The collapse in demand for butadiene has been driven by abundant natural rubber supplies for which it is a substitute, slow global economic growth and a fall in Asia's import appetite as it led its own capacity expansion drive in butadiene with prices at historic highs in 2011.

Plummeting prices for feedstock naphtha -- which this week plunged below the $400/mt mark -- mean strategic decisions like whether to import US ethane for European crackers will be more difficult, as the price advantage narrows, and calling into question the expectation that European butadiene supply would shrink as a direct result.

Cracking the rival feedstock does not yield butadiene.

Ineos, Sabic and Borealis have already committed to bringing US ethane to their European operations.
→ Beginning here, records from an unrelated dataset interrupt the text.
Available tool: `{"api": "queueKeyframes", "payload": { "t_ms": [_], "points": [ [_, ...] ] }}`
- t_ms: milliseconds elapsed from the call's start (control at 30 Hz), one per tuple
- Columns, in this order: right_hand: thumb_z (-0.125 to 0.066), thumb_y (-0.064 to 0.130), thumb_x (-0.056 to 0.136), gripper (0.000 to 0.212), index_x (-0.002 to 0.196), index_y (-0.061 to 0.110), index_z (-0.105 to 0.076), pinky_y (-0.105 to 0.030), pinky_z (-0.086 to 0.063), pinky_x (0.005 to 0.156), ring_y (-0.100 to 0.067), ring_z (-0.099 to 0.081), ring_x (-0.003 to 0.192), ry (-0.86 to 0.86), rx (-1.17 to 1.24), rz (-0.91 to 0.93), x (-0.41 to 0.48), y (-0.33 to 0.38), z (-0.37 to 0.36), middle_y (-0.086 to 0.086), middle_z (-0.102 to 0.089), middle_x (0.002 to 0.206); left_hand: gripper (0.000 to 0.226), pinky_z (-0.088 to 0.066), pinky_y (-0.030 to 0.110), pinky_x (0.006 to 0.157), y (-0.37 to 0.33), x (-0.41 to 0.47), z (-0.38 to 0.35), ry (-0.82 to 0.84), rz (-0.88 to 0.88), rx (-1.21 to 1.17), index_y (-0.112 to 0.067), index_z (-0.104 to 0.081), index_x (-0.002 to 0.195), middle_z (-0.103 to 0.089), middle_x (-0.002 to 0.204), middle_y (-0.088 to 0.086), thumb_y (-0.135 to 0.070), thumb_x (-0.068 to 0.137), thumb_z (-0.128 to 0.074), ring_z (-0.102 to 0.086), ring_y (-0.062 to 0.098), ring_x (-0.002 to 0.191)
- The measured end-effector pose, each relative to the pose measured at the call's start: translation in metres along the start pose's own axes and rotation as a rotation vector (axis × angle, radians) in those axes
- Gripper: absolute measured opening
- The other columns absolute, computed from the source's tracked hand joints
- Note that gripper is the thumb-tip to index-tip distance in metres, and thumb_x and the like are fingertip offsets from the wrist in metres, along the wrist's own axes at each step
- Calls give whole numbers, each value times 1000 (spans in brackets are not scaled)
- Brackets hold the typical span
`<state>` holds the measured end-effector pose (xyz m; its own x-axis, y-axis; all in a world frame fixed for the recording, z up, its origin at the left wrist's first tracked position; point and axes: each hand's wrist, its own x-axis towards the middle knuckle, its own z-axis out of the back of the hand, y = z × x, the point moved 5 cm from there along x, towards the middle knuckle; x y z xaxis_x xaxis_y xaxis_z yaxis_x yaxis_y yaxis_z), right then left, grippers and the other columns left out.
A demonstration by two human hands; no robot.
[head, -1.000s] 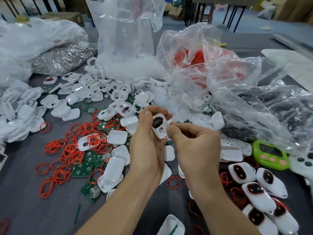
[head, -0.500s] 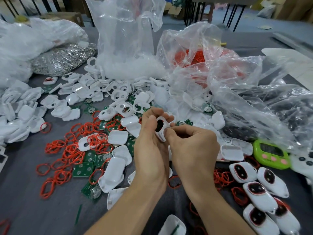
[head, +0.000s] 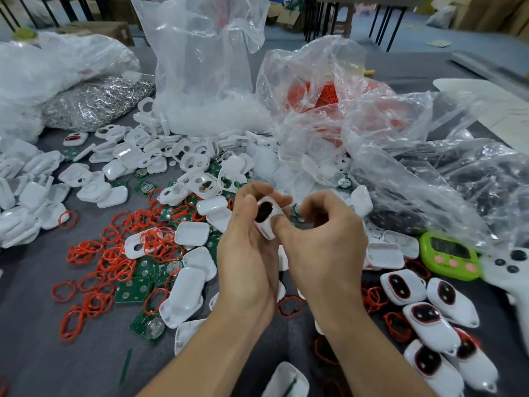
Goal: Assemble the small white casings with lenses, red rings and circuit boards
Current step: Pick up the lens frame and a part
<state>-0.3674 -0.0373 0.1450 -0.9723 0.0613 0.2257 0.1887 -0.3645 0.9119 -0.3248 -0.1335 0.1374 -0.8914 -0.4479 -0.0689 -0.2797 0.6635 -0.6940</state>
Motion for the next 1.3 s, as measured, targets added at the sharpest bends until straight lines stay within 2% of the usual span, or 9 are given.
{"api": "queueKeyframes", "payload": {
  "t_ms": [167, 267, 367, 533, 700, 933, 1067, 1167, 1300],
  "points": [
    [-76, 45, 65, 27, 83, 26, -70, -37, -58, 71, -9, -70, 67, 339, 186, -171, 6, -12, -15, 9, -73, 72, 23, -50, 31, 84, -3, 1, -3, 53, -4, 69, -9, -54, 112, -55, 101, 14, -13, 108, -32, -56, 24, 99],
    [-68, 45, 68, 24, 85, 29, -76, -36, -56, 69, -10, -70, 68, 426, 208, -145, 6, -13, -19, 9, -74, 72, 24, -54, 28, 80, -4, 3, -1, 96, 14, 107, -7, -56, 112, -61, 101, 14, -9, 105, -33, -61, 21, 95],
    [-69, 37, 76, 10, 82, 33, -76, -18, -45, 55, -2, -60, 56, 392, 228, -121, 10, -14, -14, 13, -70, 63, 18, -53, 34, 82, -5, 9, 2, 131, 77, 201, -8, -58, 110, -70, 107, 10, -8, 95, -48, -64, 23, 97],
    [-71, 42, 73, 7, 75, 37, -75, -23, -45, 54, -3, -58, 52, 212, 191, -159, 19, -19, 3, 12, -68, 58, 44, -62, 26, 72, -9, 14, 14, 42, -7, 615, -21, -78, 106, -75, 88, 19, 9, 92, -49, -76, 20, 79],
    [-74, 38, 71, 8, 69, 30, -74, -17, -42, 48, -3, -57, 46, 225, 142, -162, 17, -21, 3, 9, -68, 55, 49, -62, 25, 64, -12, 16, 12, 77, -30, 726, -42, -81, 95, -78, 77, 8, 1, 95, -58, -77, 19, 69],
    [-67, 34, 69, 12, 71, 23, -73, -40, -54, 57, -17, -56, 50, 357, 118, -215, 14, -22, -2, -1, -68, 57, 53, -56, 24, 53, -17, 18, 17, 56, -15, 827, -44, -82, 86, -75, 67, 15, 5, 91, -64, -72, 19, 56],
    [-68, 34, 80, 13, 71, 25, -72, -34, -59, 59, -12, -63, 52, 412, 11, -141, 13, -19, -1, 4, -70, 59, 46, -57, 27, 50, -20, 20, 23, -16, -10, 843, -41, -82, 82, -73, 64, 16, 2, 87, -70, -68, 19, 49],
    [-68, 32, 79, 10, 73, 27, -74, -31, -56, 55, -6, -59, 49, 420, 59, -179, 11, -16, -2, 4, -70, 58, 17, -61, 35, 59, -16, 20, 23, 12, -24, 897, -35, -82, 88, -74, 65, 8, -22, 88, -71, -71, 24, 55],
    [-68, 27, 74, 11, 69, 20, -74, -31, -50, 56, -8, -56, 47, 456, 124, -262, 10, -15, -2, 0, -70, 57, 26, -61, 33, 57, -15, 20, 20, 92, -7, 927, -32, -81, 84, -74, 65, 9, -18, 98, -64, -72, 26, 56]
  ]
}}
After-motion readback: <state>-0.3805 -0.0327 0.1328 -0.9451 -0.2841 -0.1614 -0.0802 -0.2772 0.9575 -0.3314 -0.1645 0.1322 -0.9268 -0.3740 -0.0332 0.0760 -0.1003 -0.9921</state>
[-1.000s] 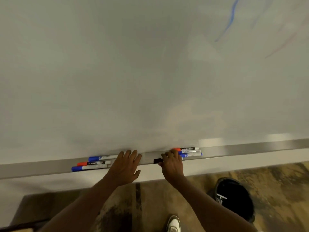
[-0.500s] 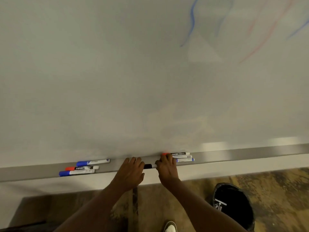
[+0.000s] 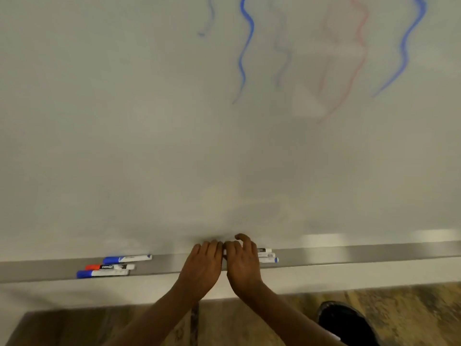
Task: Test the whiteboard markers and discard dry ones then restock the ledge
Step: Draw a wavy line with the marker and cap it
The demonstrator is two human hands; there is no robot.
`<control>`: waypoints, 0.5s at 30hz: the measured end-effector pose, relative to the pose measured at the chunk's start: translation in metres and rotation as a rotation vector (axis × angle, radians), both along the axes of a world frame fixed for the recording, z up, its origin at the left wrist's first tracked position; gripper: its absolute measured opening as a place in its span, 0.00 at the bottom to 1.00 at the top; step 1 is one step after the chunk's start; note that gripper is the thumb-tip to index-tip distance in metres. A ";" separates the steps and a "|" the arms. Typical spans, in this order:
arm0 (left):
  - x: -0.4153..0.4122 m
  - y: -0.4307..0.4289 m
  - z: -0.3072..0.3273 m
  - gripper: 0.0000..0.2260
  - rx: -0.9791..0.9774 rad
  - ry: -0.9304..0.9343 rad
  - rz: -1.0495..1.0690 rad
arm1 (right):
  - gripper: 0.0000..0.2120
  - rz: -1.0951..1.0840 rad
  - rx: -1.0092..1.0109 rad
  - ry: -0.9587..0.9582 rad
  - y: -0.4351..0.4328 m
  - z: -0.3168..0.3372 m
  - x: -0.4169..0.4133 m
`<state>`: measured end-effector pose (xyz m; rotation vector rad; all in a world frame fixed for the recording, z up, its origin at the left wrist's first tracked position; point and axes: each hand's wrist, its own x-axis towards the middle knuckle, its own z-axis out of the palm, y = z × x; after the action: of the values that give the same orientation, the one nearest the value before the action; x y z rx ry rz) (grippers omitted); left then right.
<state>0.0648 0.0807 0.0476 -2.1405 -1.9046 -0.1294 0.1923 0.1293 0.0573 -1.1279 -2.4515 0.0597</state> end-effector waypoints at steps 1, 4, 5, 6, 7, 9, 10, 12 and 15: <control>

Shell and Versalis said in October they would also import US ethane for their European steam crackers.

Last year, Versalis said it suspended plans to build a 70,000 mt/year butadiene production unit at its Dunkirk plant in France, while Ineos shut its existing butadiene facility at its Grangemouth plant in Scotland.

As analysts told Platts recently, the current oil price environment, with crude trading at near six-year lows, makes the decision to import US ethane in the future much more difficult for European cracker operators.

"In this environment you are going to wait and see how oil prices [pan] out," said EnVantage analyst Peter Fasullo said.